▸ WHAT IS EXPECTED
Go to the line holding "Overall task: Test" in the entries below and write out exactly every line down to and including the line holding "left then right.".
[[ EXERCISE INPUT open ]]
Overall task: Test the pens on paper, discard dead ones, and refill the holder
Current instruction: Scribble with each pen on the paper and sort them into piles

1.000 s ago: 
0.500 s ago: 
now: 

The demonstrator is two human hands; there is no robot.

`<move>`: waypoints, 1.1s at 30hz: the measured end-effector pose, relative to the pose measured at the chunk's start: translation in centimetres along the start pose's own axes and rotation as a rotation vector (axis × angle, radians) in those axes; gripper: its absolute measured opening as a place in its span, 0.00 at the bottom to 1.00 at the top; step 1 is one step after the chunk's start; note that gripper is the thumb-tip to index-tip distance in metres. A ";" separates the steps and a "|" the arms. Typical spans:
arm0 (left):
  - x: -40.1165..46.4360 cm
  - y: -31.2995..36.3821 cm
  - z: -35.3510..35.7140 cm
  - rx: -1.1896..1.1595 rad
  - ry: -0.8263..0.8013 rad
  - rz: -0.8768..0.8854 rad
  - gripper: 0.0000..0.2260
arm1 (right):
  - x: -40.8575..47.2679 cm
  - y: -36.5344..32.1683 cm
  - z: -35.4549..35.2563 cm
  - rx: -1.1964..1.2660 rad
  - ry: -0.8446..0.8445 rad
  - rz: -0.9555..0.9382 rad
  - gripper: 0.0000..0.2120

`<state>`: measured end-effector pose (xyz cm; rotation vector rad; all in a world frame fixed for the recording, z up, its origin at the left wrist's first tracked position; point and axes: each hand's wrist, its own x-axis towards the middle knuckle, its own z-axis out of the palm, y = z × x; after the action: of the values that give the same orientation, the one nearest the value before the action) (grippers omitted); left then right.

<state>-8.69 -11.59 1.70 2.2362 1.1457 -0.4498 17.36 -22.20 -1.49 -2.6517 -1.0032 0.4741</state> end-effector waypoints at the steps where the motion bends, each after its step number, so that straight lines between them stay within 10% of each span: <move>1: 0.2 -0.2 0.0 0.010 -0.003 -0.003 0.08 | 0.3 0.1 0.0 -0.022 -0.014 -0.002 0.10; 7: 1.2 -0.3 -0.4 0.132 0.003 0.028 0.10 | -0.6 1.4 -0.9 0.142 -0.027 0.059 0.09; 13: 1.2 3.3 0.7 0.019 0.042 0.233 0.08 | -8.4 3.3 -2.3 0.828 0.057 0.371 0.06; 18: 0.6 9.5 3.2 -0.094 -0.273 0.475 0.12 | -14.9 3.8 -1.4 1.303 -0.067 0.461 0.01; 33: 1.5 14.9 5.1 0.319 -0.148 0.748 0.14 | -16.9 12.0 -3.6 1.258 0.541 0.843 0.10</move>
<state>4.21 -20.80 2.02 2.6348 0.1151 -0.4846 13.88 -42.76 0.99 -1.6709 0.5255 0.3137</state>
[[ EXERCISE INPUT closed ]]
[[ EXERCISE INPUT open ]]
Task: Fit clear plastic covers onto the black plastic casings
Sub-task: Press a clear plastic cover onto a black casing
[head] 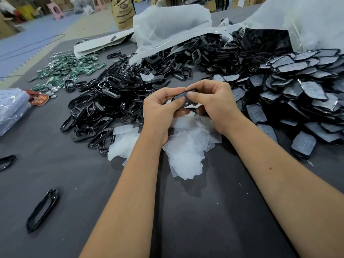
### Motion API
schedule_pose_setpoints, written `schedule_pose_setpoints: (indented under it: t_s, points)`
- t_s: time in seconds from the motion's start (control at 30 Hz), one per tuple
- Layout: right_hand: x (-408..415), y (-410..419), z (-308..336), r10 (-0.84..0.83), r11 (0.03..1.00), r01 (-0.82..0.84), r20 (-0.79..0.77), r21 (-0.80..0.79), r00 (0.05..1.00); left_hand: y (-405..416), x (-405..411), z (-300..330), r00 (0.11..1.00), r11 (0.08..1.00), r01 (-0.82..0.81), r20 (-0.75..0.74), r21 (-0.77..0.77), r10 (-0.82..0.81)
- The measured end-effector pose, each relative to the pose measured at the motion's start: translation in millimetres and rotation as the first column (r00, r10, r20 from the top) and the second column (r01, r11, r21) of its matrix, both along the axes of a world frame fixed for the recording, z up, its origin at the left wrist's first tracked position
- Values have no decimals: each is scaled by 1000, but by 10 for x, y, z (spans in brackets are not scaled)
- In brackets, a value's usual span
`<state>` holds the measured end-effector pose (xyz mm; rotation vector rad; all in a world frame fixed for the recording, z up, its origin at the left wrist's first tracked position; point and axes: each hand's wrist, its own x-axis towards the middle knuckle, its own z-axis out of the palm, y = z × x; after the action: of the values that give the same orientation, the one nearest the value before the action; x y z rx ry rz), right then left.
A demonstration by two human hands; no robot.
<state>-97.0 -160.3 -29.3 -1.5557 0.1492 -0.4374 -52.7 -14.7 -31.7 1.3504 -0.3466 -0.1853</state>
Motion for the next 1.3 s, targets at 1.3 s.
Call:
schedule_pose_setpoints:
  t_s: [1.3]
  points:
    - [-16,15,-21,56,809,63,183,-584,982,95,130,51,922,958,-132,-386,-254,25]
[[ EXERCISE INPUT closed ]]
▸ TASK OUTPUT
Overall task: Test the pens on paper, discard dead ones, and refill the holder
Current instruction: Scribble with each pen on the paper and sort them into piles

1.000 s ago: 
0.500 s ago: 
now: 

The demonstrator is two human hands; there is no robot.

`<move>`: waypoints, 1.1s at 30hz: the measured end-effector pose, relative to the pose measured at the chunk's start: translation in centimetres along the start pose's own axes and rotation as a rotation vector (axis × angle, radians) in those axes; gripper: its absolute measured opening as a place in its span, 0.00 at the bottom to 1.00 at the top; step 1 is one step after the chunk's start; note that gripper is the thumb-tip to index-tip distance in metres. A ";" separates the steps and a "|" the arms. Typical spans:
arm0 (left):
  - x: -40.1165..46.4360 cm
  - y: -31.2995..36.3821 cm
  - z: -35.3510..35.7140 cm
  - rx: -1.1896..1.1595 rad
  - ry: -0.8263..0.8013 rad
  - rz: -0.8768..0.8854 rad
  - gripper: 0.0000..0.2260
arm1 (right):
  - x: -40.8575..47.2679 cm
  - y: -36.5344..32.1683 cm
  - z: -35.4549..35.2563 cm
  - rx: -1.1964..1.2660 rad
  - ry: -0.8446..0.8445 rad
  - rz: -0.9555..0.9382 rad
  - gripper: 0.0000..0.2120

`<state>`: measured end-effector pose (xyz cm; rotation vector rad; all in a world frame fixed for the recording, z up, its origin at the left wrist's first tracked position; point and axes: each hand's wrist, its own x-axis towards the middle knuckle, its own z-axis out of the palm, y = z × x; after the action: of the values that give the same orientation, the one nearest the value before the action) (grippers omitted); left then right.

The exercise asks for nothing more than this.